Bu İstanbul, çiftlik gibi bir yer. Bu kitaplar senin şiir kitaplarına, masal, hikaye kitaplarına benzemez. Tebliğler Dergisinde de yayınlandı. Her okula, her yıl satar. Karnı aç da olsa, ayağında ayakkabısı olmasa da her çocuk mecburen bu kitapları alır. Çünkü kitapsız ders olmaz.
Seninkiler kitaplar keyfi iş. Çocuk parası olursa, canı isterse alacak. Parası olmazsa, canı istemezse almaz. Hem bizimkiler yıllardır her yerde aranıyor, soruluyor. Yeni baskı yapamadığımızdan hep yok satıyoruz.
Eşit çalışma, eşit yatırım, eşit kar, dört başı mamur bir ortaklık olacak bu. Çok para kazanacağız. Tatlı bir iş olacak, göreceksin. Önceki yaptığımız işlerden pek iyi sonuç alamadık, ama bu sefer kazanacağız. Ben kendimden çok senin kazanmanı istiyorum. İstiyorum ki, Ayşe de Kayınpederin de memnun olsunlar, ve bilsinler ki bu işten de para kazanılıyormuş.
Hem ben bu yıl Ruhsal Dosya işine de karışmayacağım. Sen satabileceğin kadar beş- on bin bas sat!
Bu nutuklar ne kadar devam etti bilmiyorum. Eğer bir bahane bulup oradan ayrılmasaydım daha da devam edecekti. Adam nutuk makinesi gibi, boyuna atıp tutuyordu.

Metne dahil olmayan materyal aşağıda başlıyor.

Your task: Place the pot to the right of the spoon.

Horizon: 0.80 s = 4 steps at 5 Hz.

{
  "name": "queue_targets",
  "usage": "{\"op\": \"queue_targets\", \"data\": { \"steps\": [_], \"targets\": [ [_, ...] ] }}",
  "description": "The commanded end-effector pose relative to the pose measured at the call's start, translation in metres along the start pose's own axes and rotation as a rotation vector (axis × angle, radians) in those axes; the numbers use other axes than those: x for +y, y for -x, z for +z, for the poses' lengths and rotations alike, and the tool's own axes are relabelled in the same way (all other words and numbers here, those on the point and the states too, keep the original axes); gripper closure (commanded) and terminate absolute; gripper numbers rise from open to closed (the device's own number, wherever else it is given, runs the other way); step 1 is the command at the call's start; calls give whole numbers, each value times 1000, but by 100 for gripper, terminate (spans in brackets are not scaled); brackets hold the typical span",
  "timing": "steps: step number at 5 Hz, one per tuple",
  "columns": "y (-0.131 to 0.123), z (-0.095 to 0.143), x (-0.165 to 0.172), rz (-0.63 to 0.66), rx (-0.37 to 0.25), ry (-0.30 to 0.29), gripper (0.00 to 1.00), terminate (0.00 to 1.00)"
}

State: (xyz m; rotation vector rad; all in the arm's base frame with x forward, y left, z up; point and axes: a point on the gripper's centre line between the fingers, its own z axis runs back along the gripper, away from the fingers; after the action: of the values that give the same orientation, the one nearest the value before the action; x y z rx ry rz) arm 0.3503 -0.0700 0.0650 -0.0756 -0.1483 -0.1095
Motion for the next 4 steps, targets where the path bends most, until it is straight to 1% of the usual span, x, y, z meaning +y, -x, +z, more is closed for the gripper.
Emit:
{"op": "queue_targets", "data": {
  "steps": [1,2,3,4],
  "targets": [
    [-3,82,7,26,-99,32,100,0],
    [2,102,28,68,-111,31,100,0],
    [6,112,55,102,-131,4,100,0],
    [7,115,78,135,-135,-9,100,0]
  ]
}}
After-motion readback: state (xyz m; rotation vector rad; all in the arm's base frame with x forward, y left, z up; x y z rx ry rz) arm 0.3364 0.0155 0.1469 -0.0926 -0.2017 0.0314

Adam beni kandırmaya muvaffak olmuş muydu? Yoksa söyledikleri gerçek miydi?Yoksa mutlaka zamanımı değerlendirmek, bir iş başarmak istediğimden mi bilmem, onun dedikleri bana da makul göründü. Daha önceki beraber yaptığımız işlerde başarıya ulaşamamıştık. Ama bu sefer sanki başaracakmışız gibi bir his vardı içimde. Eve geldiğimde konuyu bizimkilere de açtım. Hiç birisi memnun değildi. Hanım:
Şimdiye kadar yaptığınız bütün işlerde çok kazandınız, bu sefer de kazanırsınız, görürüz! Evimizin huzurunu bozdun. En güzel günlerimizi zehrettin. Topuğuna çıkmayacak çayı tependen aşırdın.
Sağa sola borç ettin. Hep kitapçılık yüzünden. Evliliğimizin daha ilk günlerinden itibaren beni yalnız bırakarak kitap peşinde koştun. Hani bu güne kadar elimize ne geçti? Bana kalırsa girme bu ortaklığa, diyordu. Kayınpeder o kart sesiyle:
-Oğlum, ortaklık iyi olsa iki kişi bir karı alırdı. Ortaklık hiçbir zaman iyi değildir, diyordu. Babam da:
-Oğlum, bu kitapçılıktan vazgeç. Levha bulunursa yaz, bulunmazsa gez, kendini üzüp durma, diyordu.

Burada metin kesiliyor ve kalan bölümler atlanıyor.